A team from the University of Geneva (UNIGE) has devised a novel method for customizing treatments by testing them on artificial tumors.
Determining the optimal treatment for colon cancer can be challenging as each patient’s response to chemotherapy varies considerably. Researchers from the University of Geneva (UNIGE) have developed an innovative method to test various drugs without using the patient’s body or conducting animal experiments. Instead, they utilized organoids, tiny replicas of organs and tissues derived from the patients themselves, and exposed these to the treatments.
The outcomes of these experiments were then compiled into a model. This method paves the way for personalized and enhanced treatments against different types of cancer and a host of other illnesses. The findings were recently published in the Journal of Experimental & Clinical Cancer Research.
With more than 1.4 million people affected each year – 700,000 of them fatally – colorectal cancer is the third most diagnosed cancer in the world and the second most deadly, just after lung cancer. Its treatment is based primarily on a combination of chemotherapies called FOLFOXIRI. However, its effectiveness varies from patient to patient and its side effects are significant. It also leads to progressive drug resistance in most patients.
Almost like organs
‘‘These micro-tissues are not organs as such,’’ explains George M. Ramzy, a post-doctoral researcher in the School of Pharmaceutical Sciences at the Faculty of Science of the UNIGE and first author of the study. ‘‘They have some important physiological differences, such as not having vascular or nervous systems. However, they are very effective models for testing treatments.’’
The researchers started with cancer tissue taken from untreated patients at the Geneva University Hospitals (HUG). By cultivating stem cells from these tissues – which gradually divided and organized themselves into three-dimensional structures – the scientists were able to produce organoids, or tumoroids, from each patient’s tumor.
‘‘We then tested different drugs on these models, without knowing their genetic background,’’ explains Patrycja Nowak-Sliwinska. This individual background largely determines the effectiveness of the treatments. The researchers, therefore, started from scratch, basing their entire study on the observation of the cells’ response in real-time.
Fast, effective, and customized
These tumor avatars were exposed to a range of seven treatments currently in clinical use. Depending on the response of each patient organoid, the combination, and dosages of these treatments were adapted. All results were mathematically modeled to predict the optimal efficacy and doses for each organoid, i.e. for each patient. These tests were carried out over two weeks. ‘‘This is a clinically relevant time frame: it is the time frame currently needed by the medical profession to choose a treatment after diagnosis,’’ says Patrycja Nowak-Sliwinska.
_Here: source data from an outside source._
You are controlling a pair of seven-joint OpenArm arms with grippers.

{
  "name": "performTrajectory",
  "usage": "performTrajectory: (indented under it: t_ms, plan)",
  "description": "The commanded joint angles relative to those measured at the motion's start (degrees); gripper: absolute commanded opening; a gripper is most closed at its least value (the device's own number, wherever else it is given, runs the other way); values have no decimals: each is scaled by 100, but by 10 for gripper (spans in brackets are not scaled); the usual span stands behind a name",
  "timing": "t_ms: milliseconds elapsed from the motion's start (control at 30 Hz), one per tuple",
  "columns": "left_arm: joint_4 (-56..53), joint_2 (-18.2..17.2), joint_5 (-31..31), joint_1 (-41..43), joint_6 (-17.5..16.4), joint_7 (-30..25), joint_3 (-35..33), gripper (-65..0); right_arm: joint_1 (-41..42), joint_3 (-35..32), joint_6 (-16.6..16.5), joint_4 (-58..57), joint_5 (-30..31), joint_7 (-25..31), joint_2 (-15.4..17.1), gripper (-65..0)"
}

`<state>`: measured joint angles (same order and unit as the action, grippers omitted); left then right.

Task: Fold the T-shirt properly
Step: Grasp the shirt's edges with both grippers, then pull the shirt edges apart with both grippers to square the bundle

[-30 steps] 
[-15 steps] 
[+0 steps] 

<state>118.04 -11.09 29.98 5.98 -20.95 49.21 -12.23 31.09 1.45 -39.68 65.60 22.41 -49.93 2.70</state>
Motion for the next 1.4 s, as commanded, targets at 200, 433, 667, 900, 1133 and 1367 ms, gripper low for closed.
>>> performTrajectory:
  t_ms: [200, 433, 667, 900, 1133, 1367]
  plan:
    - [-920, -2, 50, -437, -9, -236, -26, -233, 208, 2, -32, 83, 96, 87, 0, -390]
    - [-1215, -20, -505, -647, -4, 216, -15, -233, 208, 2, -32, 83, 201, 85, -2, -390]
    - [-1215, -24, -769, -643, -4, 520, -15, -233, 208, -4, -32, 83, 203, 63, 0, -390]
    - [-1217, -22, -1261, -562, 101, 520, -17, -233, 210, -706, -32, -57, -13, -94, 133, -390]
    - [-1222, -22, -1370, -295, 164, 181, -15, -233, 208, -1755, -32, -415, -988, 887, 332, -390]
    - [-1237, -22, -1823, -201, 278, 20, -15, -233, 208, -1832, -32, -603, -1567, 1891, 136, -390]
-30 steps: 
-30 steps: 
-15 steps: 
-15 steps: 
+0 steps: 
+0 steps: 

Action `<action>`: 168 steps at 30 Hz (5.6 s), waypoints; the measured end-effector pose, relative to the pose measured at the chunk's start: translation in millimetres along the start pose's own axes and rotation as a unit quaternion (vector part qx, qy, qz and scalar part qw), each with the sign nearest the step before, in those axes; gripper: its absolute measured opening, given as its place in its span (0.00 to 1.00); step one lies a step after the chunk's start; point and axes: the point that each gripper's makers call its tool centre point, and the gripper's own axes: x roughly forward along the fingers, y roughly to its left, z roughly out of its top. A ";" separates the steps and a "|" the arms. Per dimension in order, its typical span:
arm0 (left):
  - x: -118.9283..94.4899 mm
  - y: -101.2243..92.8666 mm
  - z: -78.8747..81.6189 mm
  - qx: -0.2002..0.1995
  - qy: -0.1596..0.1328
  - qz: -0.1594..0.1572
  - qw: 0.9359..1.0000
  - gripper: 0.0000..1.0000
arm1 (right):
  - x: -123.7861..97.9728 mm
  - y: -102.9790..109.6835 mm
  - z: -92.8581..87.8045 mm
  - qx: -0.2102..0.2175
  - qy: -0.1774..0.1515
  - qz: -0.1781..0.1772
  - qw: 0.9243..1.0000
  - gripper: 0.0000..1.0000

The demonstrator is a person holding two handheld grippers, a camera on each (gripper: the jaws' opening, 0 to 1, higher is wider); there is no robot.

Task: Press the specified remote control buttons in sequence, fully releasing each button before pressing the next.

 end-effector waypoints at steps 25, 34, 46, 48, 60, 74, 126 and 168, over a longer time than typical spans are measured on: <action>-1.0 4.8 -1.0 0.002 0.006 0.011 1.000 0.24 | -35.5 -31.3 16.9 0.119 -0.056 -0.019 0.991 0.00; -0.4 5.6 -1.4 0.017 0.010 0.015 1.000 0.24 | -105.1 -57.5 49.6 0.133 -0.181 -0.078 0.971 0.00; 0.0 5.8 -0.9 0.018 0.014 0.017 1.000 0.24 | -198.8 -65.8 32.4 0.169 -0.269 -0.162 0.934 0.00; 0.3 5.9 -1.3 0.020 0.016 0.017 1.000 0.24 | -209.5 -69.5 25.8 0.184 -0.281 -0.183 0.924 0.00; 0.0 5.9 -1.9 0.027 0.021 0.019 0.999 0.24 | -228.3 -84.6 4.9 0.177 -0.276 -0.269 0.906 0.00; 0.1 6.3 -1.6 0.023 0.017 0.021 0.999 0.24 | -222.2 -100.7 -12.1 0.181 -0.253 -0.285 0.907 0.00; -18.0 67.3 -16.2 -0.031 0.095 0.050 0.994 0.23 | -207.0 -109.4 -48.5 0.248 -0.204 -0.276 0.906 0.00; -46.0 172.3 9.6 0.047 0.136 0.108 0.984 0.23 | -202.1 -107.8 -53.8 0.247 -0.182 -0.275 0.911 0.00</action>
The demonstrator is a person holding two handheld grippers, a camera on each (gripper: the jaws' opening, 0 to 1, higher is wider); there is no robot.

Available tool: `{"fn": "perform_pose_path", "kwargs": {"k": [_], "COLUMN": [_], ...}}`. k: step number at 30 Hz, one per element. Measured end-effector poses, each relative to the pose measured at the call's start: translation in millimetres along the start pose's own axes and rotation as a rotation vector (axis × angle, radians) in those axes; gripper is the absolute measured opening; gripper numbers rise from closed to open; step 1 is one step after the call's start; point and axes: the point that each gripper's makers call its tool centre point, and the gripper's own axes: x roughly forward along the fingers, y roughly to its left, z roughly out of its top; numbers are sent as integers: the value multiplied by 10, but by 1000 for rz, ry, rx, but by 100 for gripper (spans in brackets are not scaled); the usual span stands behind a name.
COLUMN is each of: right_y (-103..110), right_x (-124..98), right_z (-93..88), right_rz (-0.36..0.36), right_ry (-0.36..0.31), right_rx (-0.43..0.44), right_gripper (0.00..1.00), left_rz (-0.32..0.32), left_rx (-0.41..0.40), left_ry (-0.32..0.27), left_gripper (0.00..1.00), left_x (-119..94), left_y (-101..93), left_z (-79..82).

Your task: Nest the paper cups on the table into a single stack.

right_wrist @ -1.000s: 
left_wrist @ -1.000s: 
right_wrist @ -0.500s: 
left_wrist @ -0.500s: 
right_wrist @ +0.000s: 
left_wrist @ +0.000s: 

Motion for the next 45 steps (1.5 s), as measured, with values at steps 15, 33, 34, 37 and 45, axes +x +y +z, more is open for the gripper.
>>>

Thanks to a collaboration between the UNIGE research laboratory and the EPFL, the researchers were then able to determine the stage of each patient’s tumor and the main mutations involved in the progression of the disease. This information is relevant and essential to better understand the choice and mechanism of action of each drug combination. ‘‘Each patient is different and requires a specific treatment,’’ adds Patrycja Nowak-Sliwinska.
This innovative approach, without animal models, has just been patented. It offers personalized treatment for many forms of cancer, but also for other diseases such as cardiovascular or viral diseases. Trials are underway for renal cancer. For the research team, the next step will be to work on organoids from pre-treated colon cancer tumors, which therefore show signs of resistance. The aim will also be to shorten the duration of the optimization process.